[WORK REQUIRED]: Repeat the following lines exactly and nothing else: the line containing "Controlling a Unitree" and each line after it through the end of the listing.

[RECORDED INFORMATION]:
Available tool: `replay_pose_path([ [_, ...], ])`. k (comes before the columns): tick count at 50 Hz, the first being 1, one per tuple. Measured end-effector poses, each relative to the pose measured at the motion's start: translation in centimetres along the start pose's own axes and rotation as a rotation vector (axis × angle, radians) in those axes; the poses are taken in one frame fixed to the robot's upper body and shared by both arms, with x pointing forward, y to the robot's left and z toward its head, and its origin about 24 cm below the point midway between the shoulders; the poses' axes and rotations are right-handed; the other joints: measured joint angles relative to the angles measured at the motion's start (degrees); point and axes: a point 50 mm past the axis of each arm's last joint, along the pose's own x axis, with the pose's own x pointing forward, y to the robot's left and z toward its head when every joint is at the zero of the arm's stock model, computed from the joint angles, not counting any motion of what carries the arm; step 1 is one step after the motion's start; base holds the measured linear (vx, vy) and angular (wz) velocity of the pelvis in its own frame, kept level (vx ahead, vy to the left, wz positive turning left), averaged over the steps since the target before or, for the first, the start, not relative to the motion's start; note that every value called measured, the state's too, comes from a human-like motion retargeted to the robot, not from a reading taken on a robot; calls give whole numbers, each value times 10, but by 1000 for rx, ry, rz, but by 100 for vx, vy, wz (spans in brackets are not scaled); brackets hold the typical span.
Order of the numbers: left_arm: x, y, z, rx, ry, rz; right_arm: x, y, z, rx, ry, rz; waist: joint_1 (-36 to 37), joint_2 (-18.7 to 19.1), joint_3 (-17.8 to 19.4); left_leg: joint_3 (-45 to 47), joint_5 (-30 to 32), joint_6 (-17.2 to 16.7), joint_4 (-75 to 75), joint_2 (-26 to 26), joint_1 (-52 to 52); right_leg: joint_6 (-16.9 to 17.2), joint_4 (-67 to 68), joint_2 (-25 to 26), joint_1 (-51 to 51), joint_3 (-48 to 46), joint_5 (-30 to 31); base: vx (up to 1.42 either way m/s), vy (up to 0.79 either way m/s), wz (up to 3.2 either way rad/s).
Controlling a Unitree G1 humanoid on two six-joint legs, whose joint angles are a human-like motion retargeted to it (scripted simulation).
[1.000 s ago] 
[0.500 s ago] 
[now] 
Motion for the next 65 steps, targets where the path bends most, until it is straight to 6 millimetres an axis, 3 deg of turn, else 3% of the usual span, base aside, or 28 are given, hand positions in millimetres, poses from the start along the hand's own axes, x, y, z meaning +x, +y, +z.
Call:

[COMPLETED EXERCISE]:
Controlling a Unitree G1 humanoid on two six-joint legs, whose joint angles are a human-like motion retargeted to it (scripted simulation).
[1.000 s ago] 
[0.500 s ago] 
[now] 
Motion for the next 65 steps, targets where the path bends most, until it is straight to 6 millimetres an axis, 3 deg of turn, else 3% of the usual span, base aside, or 28 are given, hand positions in millimetres, poses from the start along the hand's own axes, x, y, z meaning +x, +y, +z.
Call:

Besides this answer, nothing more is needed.